Second ranked Kioxia continued seeing strong demand from data center clients in 4Q21 but this was offset by inventory adjustment and reduced purchasing on the part of PC OEMs. Bit shipments declined slightly by 1% and ASP remained flat even in the face of weakening market demand, which was better performance than that of other suppliers in the same period. Revenue in 4Q21 reached US$3.543 billion, a QoQ decrease of 2.6%.
WDC was another company that benefited from continued strong stocking demand from major US smartphone clients for new 5G flagship phones which offset the impact of weak client and enterprise SSD sales, for bit shipment growth of 13%. However, as the proportion of consumer goods grew, ASP declined by 6%. WDC’s NAND Flash division posted 4Q21 revenue of US$2.62 billion, a QoQ increase of 5.2%.
Benefiting from continued stocking from data center clients and US-based smartphone brands, SK hynix’s bit shipment growth remained above 10%, in line with original forecasts. However, ASP was affected by weaker mobile phone shipments in China and inventory adjustment at PC OEMs. Pricing fell by nearly 10% which offset overall growth momentum. Revenue posted by SK hynix’s NAND Flash division in 4Q21 increased by 2.8% to US$2.615 billion.
Micron was similarly affected by inventory adjustments undertaken on the part of PC OEMs and data center clients.
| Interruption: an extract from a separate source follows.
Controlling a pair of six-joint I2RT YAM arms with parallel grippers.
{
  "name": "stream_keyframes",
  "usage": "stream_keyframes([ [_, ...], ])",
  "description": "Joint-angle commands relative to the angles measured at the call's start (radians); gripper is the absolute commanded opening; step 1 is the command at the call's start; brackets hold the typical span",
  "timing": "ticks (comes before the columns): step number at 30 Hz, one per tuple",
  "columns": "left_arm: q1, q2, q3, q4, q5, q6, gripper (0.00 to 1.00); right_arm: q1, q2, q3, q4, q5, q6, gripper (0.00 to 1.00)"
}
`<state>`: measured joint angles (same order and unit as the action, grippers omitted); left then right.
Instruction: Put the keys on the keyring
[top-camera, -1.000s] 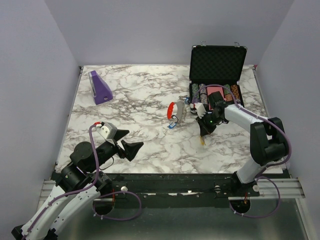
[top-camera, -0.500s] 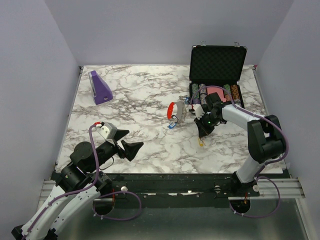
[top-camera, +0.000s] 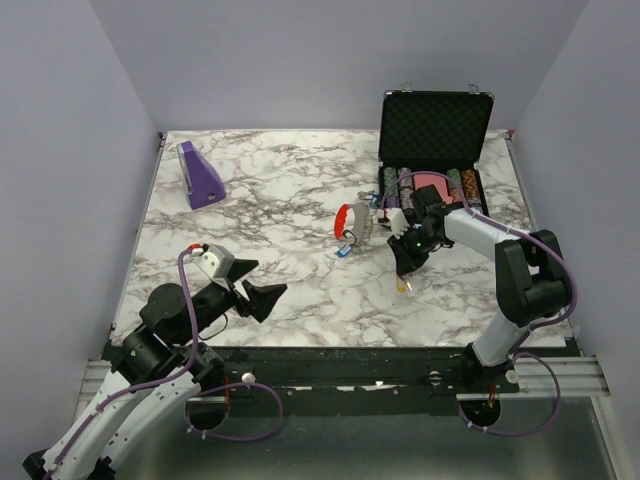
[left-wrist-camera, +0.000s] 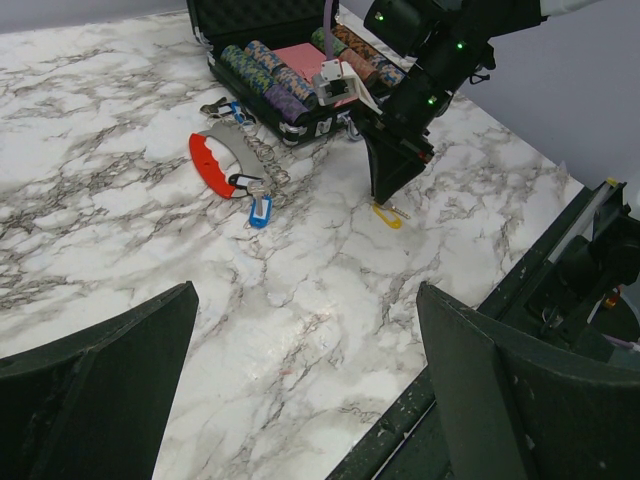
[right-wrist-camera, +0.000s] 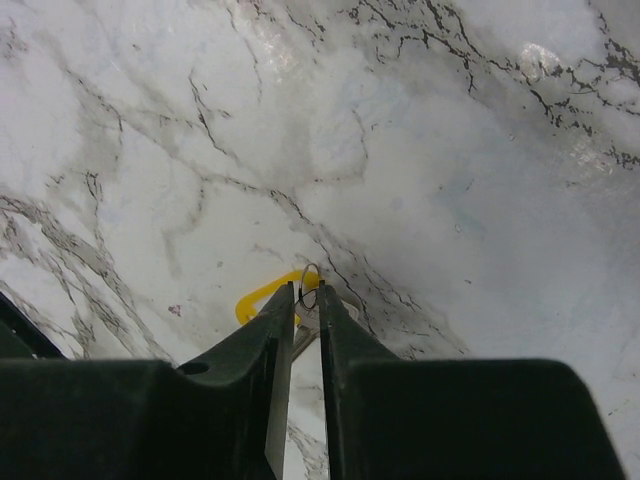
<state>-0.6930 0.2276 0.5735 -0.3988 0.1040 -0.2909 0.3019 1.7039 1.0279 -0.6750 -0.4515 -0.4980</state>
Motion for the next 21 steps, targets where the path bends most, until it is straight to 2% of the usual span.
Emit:
stream_keyframes([
  [1, 0.007, -0.011, 0.003, -0.009, -0.023, 0.012, 0.99, 0.006, -0.021, 0.027, -0.009, -0.030, -0.002, 0.27],
  [5, 0.007, -0.010, 0.003, -0.008, -0.024, 0.012, 0.99, 0.006, -0.047, 0.047, -0.024, -0.030, -0.004, 0.33],
  [13, 0.006, -0.013, 0.002, -0.008, -0.026, 0.013, 0.99, 0.006, -0.050, 0.107, -0.057, -0.045, -0.013, 0.34],
  [21, 0.006, -0.013, 0.003, -0.005, -0.023, 0.009, 0.99, 0.006, -0.041, 0.238, -0.071, -0.258, -0.037, 0.34],
])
Although Micron’s 176-layer products continue to be adopted, shipments in 4Q21 were flat compared to 3Q21 and ASP fell approximately 5% as the growth rate of supply outpaced demand, leading to a decline of 4.7% in Micron’s 4Q21 NAND Flash revenue to US$1.878 billion.
Solidigm’s 4Q21 production capacity was still being affected by the impact of supply chains (such as PMIC supply) on enterprise SSD, resulting in a continued decline in bit shipments of nearly 5% in 4Q21. At the same time, while orders for laptops are still strong, Solidigm actively increased bits shipments of PC QLC SSDs in order to reduce production capacity, causing a drop in ASP and a 4Q21 NAND Flash revenue performance of only US$996 million, a 9.9% decline.
Looking forward to 1Q22, TrendForce states that with the advent of the demand off-season, demand for major applications will show a seasonal decline, exacerbating the phenomenon of oversupply and driving the contract price of products to fall further. Falling prices and shrinking volume is expected to further reduce the revenue level of the NAND Flash industry. Referencing information released by TrendForce on Feb. 10, it is worth noting that market expectant psychological factors in 2Q22 generated from the previous Kioxia and WDC raw material pollution incidents will change the supply and demand situation after February and certain products with additional orders and non-quarterly contract prices will immediately reflect a pricing increase. This will help reduce the decline in the output value of NAND Flash in 1Q22.